— What is required —
Please copy, exactly as written, the span from the first line below to the line that contains "small circuit board: x=144", including both, and skip the pictures.

Source material section start

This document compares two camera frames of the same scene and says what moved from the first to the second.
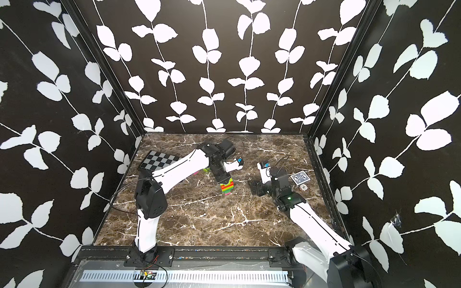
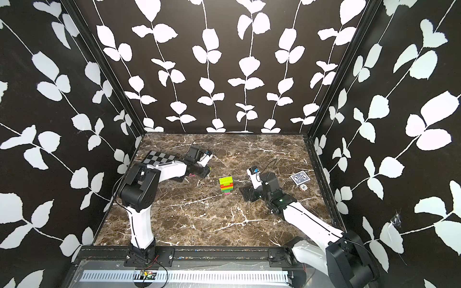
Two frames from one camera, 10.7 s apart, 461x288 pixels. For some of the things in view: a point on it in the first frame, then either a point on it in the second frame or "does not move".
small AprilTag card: x=300 y=177 does not move
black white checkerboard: x=155 y=161 does not move
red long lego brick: x=224 y=186 does not move
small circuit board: x=144 y=275 does not move
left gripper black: x=224 y=179 to x=206 y=170
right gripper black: x=254 y=188 to x=245 y=194
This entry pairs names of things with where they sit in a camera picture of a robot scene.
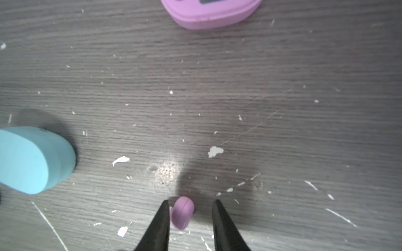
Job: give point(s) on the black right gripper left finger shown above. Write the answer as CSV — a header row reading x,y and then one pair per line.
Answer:
x,y
156,237

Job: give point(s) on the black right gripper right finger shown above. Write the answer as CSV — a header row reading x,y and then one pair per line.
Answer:
x,y
226,235

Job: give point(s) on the purple earbud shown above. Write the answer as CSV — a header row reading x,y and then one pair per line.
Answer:
x,y
182,212

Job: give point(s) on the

Source material section end

— Task output —
This document compares two camera frames of the same scene and says what moved from the first to the second.
Two frames from one camera, 10.7 s apart, 461x288 pixels. For some of the things in view: a point on it in the first frame, then either a point on it in the second frame or "does not move".
small AprilTag card: x=300 y=177 does not move
black white checkerboard: x=155 y=161 does not move
red long lego brick: x=224 y=186 does not move
small circuit board: x=144 y=275 does not move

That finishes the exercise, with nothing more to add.